Physically, meanwhile, Johnson is ageing slightly quicker than the guy in Indiana Jones and the Last Crusade who drinks from the wrong grail and goes from middle-aged to ancient to exploding skeleton in around six seconds. There seems to be some unholy symbiosis between him and Rishi Sunak, who appears to be growing younger with every appearance. Perhaps for every year that the prime minister gains, the chancellor loses one. In a fortnight, Sunak will require home-schooling, while Johnson will be over 70 and consequently allowed to self-shield from having to do his job.

Of course, we are not the only nation to be conducting an interesting social experiment to determine what happens if you elect a clinical narcissist to run a country which later turns out to be facing grave danger.
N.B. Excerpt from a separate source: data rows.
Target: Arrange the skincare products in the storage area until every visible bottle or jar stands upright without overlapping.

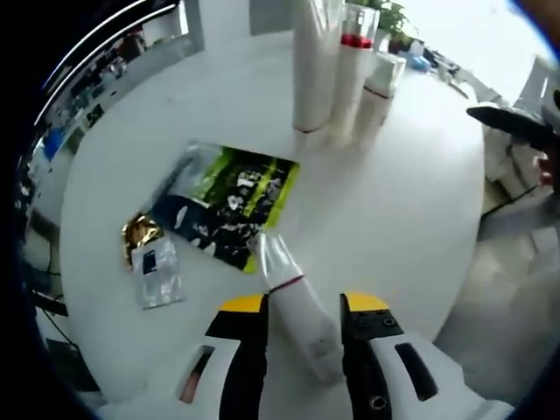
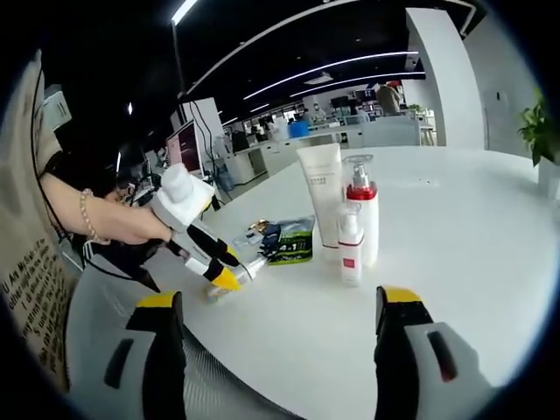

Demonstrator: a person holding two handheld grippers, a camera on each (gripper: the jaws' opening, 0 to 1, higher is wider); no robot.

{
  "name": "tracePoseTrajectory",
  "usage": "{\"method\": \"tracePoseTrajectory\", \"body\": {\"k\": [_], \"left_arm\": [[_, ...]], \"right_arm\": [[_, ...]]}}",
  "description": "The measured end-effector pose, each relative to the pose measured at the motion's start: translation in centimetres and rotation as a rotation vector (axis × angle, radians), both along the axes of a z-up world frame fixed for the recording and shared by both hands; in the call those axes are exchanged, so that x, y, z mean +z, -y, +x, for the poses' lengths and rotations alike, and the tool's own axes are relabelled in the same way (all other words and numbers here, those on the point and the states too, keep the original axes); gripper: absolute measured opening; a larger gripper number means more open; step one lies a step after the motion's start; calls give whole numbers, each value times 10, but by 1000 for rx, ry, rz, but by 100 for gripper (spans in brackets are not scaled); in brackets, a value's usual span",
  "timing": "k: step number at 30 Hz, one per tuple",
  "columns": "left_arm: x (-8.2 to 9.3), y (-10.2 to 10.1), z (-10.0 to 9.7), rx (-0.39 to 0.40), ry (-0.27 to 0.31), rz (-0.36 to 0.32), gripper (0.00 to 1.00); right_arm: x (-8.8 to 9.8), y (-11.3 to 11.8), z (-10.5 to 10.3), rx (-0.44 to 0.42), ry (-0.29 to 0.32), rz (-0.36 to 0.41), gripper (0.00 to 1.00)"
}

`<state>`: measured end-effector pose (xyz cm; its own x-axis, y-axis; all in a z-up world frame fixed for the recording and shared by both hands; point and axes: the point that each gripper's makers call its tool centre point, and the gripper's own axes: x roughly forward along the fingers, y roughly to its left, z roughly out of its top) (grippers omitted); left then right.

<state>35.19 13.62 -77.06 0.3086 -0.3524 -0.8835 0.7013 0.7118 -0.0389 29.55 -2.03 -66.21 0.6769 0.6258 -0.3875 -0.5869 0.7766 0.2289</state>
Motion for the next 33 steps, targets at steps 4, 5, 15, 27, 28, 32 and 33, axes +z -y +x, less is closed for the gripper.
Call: {"method": "tracePoseTrajectory", "body": {"k": [4, 5, 15, 27, 28, 32, 33], "left_arm": [[-5, 1, -2, -23, -12, 16, 26], [-7, 0, -2, -27, -13, 21, 26], [-9, 6, 2, -48, -4, 3, 17], [16, 10, 8, 156, -53, -277, 16], [21, 11, 8, 148, -38, -283, 16], [41, 18, 4, 145, -17, -373, 16], [44, 19, 4, 145, -15, -389, 16]], "right_arm": [[0, 1, 0, -4, -1, -1, 90], [0, 1, 0, -5, -1, -1, 90], [-1, 2, 1, -8, -4, -6, 90], [1, 0, 0, -2, 2, -5, 89], [1, 0, 0, -2, 1, -2, 89], [1, 0, -1, 4, -4, 3, 88], [1, 1, -1, 3, -5, 5, 88]]}}
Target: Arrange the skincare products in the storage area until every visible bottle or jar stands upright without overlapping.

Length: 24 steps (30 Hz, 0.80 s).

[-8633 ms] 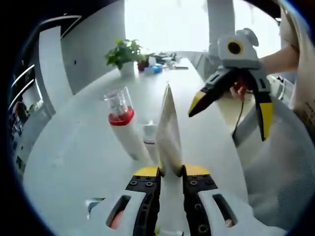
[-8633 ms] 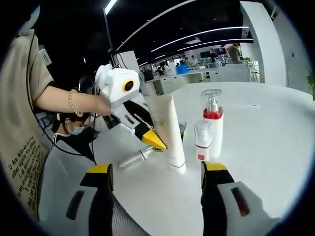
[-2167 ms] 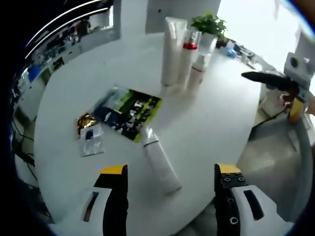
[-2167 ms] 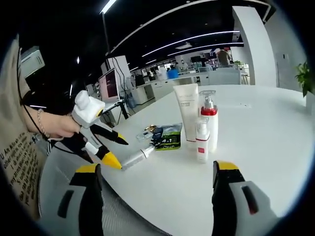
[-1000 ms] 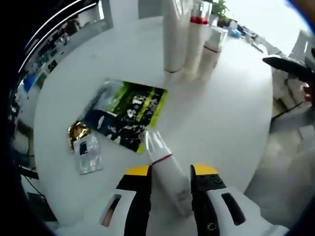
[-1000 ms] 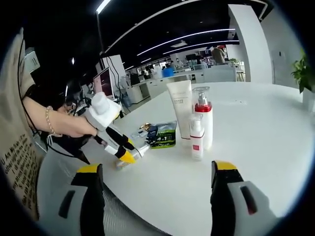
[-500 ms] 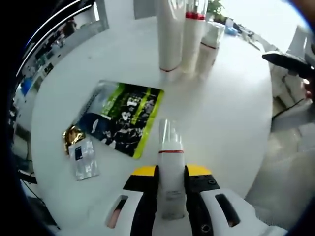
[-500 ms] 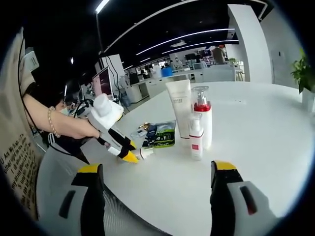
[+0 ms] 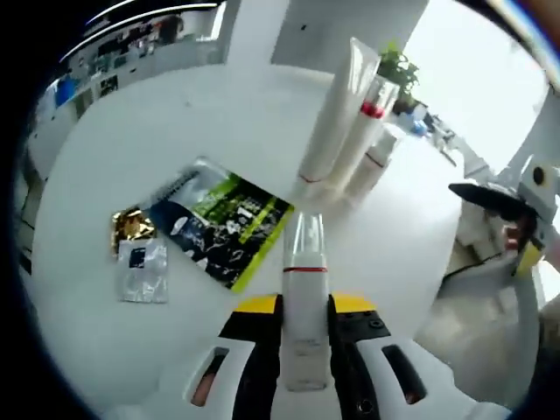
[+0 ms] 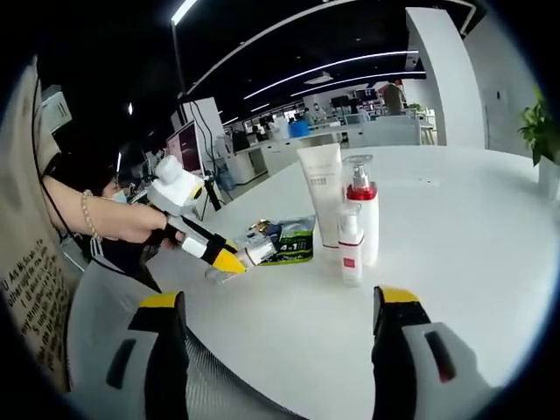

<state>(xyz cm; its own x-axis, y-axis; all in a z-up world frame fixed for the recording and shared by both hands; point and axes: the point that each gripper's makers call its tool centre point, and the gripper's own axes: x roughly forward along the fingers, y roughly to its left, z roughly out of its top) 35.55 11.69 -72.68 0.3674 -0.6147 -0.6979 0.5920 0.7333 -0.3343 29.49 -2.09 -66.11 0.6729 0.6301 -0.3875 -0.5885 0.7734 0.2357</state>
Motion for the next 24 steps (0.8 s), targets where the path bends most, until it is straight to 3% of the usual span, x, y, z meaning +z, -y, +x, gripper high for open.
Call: {"method": "tracePoseTrajectory", "body": {"k": [2, 6, 11, 15, 16, 21, 24], "left_arm": [[14, 7, -3, 13, -2, -79, 16], [36, 16, -10, -17, 39, -139, 16], [70, 34, -22, -50, 69, -284, 16], [91, 46, -37, -111, 71, -388, 16], [100, 50, -42, -136, 95, -425, 16], [126, 61, -61, -183, 72, -595, 16], [139, 64, -67, -194, 62, -675, 16]], "right_arm": [[1, 1, 0, -5, -1, 11, 87], [5, 1, -1, -1, -3, 26, 85], [10, -4, -5, 29, -6, 42, 82], [27, -9, 0, 35, 10, 113, 79], [34, -13, 0, 43, 17, 145, 78], [68, -29, 0, 74, 24, 324, 69], [83, -36, -1, 100, 39, 382, 62]]}}
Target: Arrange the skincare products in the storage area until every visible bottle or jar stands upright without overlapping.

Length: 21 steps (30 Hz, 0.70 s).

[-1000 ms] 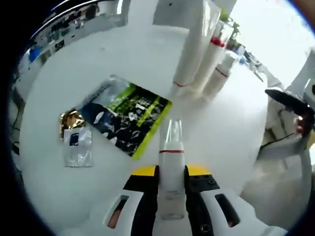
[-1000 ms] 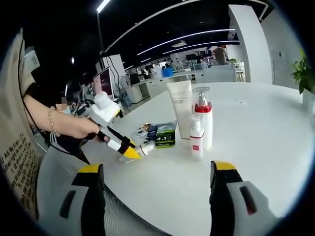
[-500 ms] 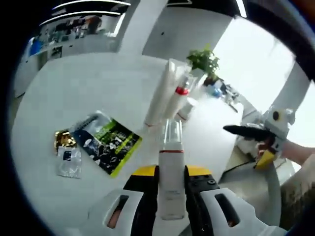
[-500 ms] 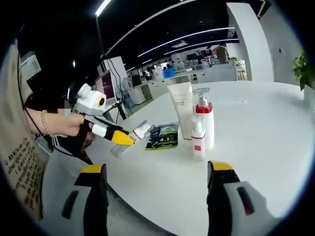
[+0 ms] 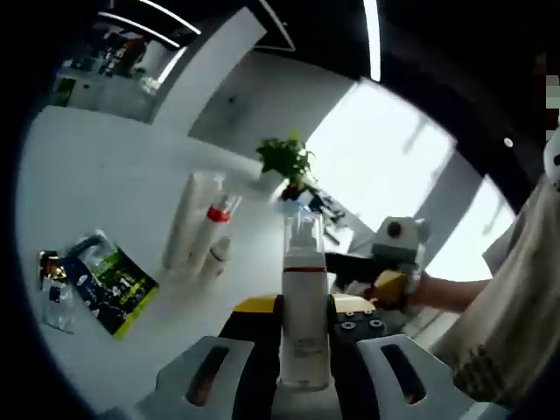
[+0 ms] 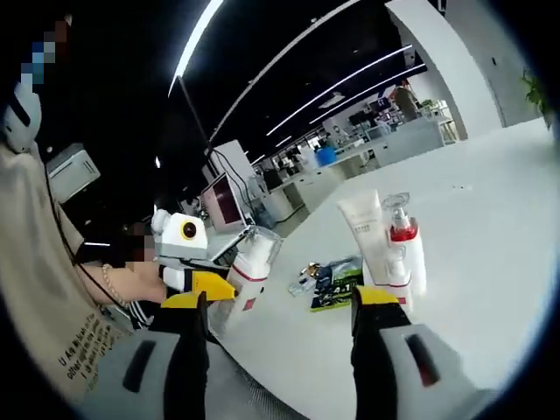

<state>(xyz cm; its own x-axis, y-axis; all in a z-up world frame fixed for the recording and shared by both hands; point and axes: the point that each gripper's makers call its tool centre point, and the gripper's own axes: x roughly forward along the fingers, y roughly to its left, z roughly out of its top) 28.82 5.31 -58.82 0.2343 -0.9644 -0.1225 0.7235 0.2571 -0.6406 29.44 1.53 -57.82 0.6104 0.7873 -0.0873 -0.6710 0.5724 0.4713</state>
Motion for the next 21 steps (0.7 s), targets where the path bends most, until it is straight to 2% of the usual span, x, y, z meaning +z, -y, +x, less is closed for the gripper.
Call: {"method": "tracePoseTrajectory", "body": {"k": [3, 7, 12, 17, 21], "left_arm": [[14, 4, -8, -23, -17, -88, 16], [18, 4, -13, -42, -17, -105, 16], [29, 8, -22, -70, -41, -173, 16], [37, 13, -34, -120, -56, -207, 16], [40, 16, -39, -148, -69, -226, 16]], "right_arm": [[17, -10, -3, 38, -19, 89, 55], [35, -18, -4, 74, -24, 180, 47], [43, -28, -8, 134, -32, 219, 31], [49, -34, -11, 169, -42, 260, 29], [55, -37, -13, 194, -41, 282, 23]]}}
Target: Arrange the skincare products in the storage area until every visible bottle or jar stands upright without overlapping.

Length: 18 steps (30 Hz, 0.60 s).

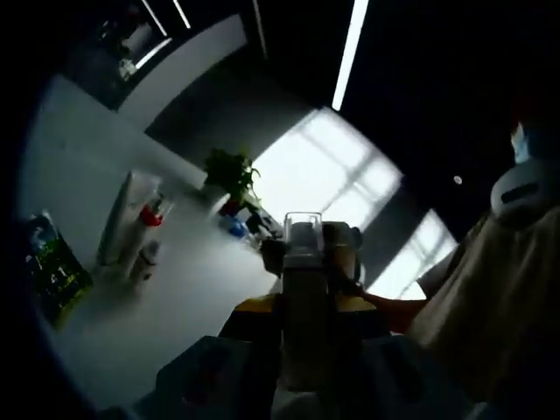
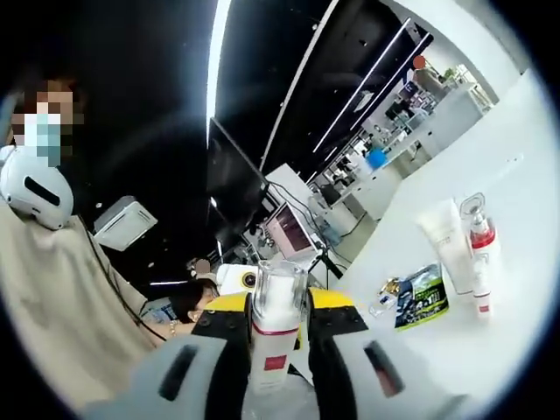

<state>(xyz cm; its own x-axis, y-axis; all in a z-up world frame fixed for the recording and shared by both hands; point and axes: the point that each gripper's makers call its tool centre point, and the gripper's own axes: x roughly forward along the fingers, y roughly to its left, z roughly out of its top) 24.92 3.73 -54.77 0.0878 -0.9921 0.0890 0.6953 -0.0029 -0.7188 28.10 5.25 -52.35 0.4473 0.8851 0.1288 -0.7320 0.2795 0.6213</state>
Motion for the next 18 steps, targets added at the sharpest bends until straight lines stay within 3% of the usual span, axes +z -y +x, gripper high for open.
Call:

At this stage, the US’s experiment appears to be going rather worse, and you certainly wouldn’t rule out Donald Trump judging November’s elections to be something that had better be suspended under the circumstances.

Even so, it has been quite something to watch Johnson’s boredom and terminal ironist’s smirk kick back in, live on air, as the week has progressed, even while people are asking him about the soon-to-break ventilator crisis in intensive care. “Operation Last Gasp” as Johnson reportedly called the need to address the equipment deficit in a conference call to manufacturers this week.

What can you say? If there were any kind of movie justice, the key component for the coronavirus vaccine would occur naturally only in Johnson’s brain stem. Alas, even in that eventuality, he’d decline to do the right thing for the greater good. Johnson has never at a single point suggested he got into this game for public service. His idea of heroic sacrifice is allowing someone else to raise his offspring.

That the music should stop when Boris Johnson of all people is prime minister is the darkest of cosmic ironies. We are being asked to put our trust – our lives – in the hands of a man whose entire career, journalistic and political, has been built on a series of lies. It is the work of seconds to dredge up Johnson columns about radical population control, or Johnson buses about the NHS enjoying vast savings from the EU. Who knows which of these, if any, he ever really believed.

Time and again this week I have been reminded of that great line from last year’s Chernobyl drama series. “When the truth offends, we lie and lie until we can no longer remember it is even there. But it is still there. Every lie we tell incurs a debt to the truth. Sooner or later, that debt is paid.”